Anaerobic ammonium oxidation (anammox) has been recognized as an important process converting fixed nitrogen to N2 in many marine environments, thereby having a major impact on the present‐day marine nitrogen cycle. However, essentially nothing is known about the importance of anammox in past marine nitrogen cycles. In this study, we analyzed the distribution of fossil ladderane lipids, derived from bacteria performing anammox, in a sediment core from the northern Arabian Sea. Concentrations of ladderane lipids varied between 0.3 and 5.3 ng g−1 sediment during the past 140 ka, with high values observed during the Holocene, intervals during the last glacial, and during the penultimate interglacial. Maxima in ladderane lipid abundances correlate with high total organic carbon (4–6%) and elevated δ 15N (>8‰) values. Anammox activity, therefore, seems enhanced during periods characterized by an intense oxygen minimum zone (OMZ). Low concentrations of ladderanes (<0.5 ng g−1 sediment), indicating low‐anammox activity, coincide with periods during which the OMZ was severely diminished.
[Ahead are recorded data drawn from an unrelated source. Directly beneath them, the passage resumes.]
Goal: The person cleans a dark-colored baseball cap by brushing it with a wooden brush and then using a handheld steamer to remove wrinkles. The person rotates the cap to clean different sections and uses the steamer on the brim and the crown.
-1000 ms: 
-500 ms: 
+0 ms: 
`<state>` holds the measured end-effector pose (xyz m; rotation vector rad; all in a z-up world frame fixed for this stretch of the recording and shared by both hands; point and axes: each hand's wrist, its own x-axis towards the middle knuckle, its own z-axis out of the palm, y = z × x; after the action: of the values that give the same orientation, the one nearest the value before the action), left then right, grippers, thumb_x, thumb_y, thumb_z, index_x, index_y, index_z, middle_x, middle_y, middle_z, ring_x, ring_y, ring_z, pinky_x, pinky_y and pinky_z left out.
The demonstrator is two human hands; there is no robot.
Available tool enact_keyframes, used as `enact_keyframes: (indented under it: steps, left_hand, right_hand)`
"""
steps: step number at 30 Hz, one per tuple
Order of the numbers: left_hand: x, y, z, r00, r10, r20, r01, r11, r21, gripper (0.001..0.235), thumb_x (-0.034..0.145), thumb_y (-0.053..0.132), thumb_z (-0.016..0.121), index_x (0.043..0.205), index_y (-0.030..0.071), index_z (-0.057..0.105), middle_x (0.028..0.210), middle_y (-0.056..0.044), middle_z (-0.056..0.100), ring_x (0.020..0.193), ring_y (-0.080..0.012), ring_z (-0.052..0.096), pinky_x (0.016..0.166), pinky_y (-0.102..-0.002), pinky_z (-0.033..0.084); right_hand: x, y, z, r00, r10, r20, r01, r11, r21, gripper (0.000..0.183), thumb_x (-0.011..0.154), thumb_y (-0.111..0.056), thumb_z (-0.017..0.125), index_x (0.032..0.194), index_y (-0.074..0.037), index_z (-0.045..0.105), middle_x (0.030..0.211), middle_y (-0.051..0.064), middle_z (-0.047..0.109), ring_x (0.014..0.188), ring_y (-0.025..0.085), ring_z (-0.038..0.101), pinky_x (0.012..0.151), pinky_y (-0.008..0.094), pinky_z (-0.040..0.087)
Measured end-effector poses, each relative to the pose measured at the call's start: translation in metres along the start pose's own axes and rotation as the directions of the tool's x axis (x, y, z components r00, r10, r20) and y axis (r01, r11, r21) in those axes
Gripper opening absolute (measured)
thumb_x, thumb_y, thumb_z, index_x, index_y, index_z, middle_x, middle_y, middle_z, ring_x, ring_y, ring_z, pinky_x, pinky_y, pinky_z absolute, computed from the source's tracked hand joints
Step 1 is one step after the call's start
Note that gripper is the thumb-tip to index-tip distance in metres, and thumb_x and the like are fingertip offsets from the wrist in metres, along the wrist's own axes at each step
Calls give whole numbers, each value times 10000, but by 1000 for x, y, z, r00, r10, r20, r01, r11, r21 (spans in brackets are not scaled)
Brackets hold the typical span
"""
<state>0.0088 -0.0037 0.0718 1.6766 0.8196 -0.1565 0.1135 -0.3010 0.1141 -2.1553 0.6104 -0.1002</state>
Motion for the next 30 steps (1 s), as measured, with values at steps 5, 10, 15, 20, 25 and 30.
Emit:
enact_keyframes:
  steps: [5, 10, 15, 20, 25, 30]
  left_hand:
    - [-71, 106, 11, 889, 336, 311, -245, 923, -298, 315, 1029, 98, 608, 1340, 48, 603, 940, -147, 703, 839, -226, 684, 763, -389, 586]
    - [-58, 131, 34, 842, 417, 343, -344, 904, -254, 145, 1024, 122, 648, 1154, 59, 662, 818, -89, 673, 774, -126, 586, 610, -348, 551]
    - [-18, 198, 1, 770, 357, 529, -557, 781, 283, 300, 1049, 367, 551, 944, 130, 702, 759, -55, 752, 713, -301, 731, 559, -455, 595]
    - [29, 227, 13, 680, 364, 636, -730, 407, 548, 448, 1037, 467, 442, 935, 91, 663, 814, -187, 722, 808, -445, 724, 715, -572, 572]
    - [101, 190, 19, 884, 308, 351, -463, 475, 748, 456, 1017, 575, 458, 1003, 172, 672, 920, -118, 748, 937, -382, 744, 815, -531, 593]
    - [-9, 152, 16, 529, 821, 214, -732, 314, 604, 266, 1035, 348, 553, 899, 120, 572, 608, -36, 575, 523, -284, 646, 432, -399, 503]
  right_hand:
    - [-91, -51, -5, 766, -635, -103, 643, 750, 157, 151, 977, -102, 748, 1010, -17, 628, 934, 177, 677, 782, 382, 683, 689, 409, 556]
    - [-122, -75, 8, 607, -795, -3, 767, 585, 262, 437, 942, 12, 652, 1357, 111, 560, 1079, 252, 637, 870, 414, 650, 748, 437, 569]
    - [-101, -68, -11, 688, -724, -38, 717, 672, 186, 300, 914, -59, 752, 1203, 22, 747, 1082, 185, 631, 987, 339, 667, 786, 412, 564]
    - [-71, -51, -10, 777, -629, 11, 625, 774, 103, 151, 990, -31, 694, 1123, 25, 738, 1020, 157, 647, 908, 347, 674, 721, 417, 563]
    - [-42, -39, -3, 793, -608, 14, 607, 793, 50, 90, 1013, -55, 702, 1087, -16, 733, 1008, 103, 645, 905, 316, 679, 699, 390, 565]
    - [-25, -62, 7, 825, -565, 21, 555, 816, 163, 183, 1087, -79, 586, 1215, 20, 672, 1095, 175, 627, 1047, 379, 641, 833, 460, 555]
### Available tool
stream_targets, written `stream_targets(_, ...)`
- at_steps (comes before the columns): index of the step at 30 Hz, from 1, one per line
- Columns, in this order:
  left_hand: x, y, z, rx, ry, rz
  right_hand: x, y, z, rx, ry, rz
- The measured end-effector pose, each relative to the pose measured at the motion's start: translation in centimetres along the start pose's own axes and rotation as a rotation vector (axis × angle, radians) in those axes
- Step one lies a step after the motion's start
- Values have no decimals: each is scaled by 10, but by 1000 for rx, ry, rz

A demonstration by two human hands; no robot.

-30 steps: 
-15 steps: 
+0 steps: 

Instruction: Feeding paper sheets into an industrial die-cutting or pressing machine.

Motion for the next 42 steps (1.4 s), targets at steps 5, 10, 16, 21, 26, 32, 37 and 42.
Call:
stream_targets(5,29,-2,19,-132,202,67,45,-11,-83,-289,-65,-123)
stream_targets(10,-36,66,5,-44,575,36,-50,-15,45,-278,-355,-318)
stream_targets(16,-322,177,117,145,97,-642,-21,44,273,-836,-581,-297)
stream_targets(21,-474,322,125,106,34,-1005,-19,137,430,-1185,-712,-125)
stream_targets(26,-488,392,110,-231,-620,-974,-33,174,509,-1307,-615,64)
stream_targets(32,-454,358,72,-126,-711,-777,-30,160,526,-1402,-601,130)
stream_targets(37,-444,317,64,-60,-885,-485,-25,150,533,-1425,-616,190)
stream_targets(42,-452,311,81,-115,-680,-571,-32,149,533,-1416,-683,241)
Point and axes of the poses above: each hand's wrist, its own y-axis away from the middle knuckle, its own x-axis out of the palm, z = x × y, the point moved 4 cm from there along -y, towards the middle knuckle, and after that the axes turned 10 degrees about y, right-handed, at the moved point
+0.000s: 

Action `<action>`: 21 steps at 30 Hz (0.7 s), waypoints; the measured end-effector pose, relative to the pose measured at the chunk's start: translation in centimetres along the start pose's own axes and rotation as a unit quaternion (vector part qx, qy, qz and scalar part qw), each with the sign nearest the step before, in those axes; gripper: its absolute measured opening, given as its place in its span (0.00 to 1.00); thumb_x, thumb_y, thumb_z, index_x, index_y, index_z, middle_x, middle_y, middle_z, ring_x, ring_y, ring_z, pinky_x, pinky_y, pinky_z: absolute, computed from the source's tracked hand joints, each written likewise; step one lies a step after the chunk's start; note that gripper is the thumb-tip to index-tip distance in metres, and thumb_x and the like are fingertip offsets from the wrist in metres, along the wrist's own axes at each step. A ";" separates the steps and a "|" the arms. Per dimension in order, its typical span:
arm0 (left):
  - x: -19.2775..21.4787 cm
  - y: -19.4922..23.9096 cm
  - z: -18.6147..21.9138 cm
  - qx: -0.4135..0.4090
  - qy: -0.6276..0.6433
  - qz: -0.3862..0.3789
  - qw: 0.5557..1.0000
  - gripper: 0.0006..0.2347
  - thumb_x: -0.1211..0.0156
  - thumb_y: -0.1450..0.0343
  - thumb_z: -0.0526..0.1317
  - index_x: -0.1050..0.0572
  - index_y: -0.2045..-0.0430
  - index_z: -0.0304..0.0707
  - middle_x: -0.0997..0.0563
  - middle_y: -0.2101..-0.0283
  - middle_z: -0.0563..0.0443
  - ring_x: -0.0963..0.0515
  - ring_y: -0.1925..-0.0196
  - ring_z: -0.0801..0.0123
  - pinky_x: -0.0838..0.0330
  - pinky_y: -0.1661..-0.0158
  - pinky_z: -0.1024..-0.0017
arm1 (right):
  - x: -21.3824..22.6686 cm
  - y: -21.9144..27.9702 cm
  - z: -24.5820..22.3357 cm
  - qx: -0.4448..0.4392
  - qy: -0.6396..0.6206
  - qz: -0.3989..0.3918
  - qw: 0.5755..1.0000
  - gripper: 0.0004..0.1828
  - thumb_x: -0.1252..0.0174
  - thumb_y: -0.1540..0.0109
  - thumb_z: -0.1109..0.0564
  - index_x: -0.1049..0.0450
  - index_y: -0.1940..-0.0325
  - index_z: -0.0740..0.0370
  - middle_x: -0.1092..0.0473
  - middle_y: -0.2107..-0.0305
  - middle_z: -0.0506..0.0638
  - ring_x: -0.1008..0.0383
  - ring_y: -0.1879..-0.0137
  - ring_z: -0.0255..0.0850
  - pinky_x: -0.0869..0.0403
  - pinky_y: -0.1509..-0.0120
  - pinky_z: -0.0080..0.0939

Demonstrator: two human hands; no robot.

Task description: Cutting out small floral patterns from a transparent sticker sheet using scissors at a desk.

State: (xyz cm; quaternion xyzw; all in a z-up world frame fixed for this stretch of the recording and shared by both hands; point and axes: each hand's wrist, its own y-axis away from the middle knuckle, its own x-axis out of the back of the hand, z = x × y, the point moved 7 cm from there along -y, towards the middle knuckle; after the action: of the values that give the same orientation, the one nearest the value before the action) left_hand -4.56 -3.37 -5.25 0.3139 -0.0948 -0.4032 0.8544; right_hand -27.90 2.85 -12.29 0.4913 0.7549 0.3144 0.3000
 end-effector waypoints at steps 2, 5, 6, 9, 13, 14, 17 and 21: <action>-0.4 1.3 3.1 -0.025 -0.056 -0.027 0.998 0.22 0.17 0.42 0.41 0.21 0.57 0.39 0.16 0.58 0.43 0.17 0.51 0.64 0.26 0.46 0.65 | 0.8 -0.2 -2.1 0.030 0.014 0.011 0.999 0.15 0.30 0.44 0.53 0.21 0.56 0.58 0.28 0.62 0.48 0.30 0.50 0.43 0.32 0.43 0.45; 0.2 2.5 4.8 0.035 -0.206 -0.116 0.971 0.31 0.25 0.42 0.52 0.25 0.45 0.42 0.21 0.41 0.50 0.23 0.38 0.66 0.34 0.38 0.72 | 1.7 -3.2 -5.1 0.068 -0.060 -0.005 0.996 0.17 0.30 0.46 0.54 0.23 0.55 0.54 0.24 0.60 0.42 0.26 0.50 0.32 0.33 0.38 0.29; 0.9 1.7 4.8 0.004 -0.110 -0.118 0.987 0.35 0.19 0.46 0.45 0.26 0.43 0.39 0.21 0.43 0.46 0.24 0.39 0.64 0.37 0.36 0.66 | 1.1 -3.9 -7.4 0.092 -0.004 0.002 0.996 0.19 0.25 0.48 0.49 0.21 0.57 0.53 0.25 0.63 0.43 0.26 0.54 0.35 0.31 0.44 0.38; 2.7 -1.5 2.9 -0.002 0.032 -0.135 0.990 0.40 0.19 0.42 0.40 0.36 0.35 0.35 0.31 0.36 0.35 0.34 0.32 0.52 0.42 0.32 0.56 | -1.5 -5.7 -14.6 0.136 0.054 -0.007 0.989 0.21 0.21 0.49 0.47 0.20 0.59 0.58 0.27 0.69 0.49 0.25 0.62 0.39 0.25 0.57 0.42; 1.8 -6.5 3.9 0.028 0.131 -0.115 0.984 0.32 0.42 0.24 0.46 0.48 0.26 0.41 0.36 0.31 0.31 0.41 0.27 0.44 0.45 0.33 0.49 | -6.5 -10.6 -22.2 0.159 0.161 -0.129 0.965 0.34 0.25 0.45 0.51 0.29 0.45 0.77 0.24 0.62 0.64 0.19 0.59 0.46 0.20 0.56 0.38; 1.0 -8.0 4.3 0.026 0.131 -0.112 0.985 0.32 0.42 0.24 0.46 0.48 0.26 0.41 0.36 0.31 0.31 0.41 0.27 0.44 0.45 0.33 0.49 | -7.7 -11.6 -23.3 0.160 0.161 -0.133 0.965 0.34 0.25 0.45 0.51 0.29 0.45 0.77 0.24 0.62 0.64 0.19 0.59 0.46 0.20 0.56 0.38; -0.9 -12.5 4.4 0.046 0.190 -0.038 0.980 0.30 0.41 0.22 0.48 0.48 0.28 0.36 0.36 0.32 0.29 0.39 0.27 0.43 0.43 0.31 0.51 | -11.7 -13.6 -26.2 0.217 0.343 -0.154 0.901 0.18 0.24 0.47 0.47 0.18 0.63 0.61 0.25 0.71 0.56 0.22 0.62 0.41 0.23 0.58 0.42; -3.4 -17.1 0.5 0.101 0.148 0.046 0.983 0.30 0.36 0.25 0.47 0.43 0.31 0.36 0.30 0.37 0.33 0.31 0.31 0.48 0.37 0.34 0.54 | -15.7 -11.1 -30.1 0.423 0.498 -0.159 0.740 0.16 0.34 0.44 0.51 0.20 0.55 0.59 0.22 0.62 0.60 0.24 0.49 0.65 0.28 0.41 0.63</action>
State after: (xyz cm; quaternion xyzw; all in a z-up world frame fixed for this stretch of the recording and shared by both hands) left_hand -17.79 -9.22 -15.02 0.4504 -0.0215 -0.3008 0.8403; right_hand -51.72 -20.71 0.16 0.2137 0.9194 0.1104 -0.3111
Since anammox activity covaried with OMZ intensity, it may play an important role in the loss of fixed inorganic nitrogen from the global ocean on glacial‐interglacial timescales, which was so far attributed only to heterotrophic denitrification.

Item Type: Article
Date Type: Publication
Status: Published
Schools: Earth and Environmental Sciences
Subjects: Q Science > QE Geology
Additional Information: Pdf uploaded in accordance with publisher's policy at http://www.sherpa.ac.uk/romeo/issn/1944-9186/ (accessed 20/02/2014).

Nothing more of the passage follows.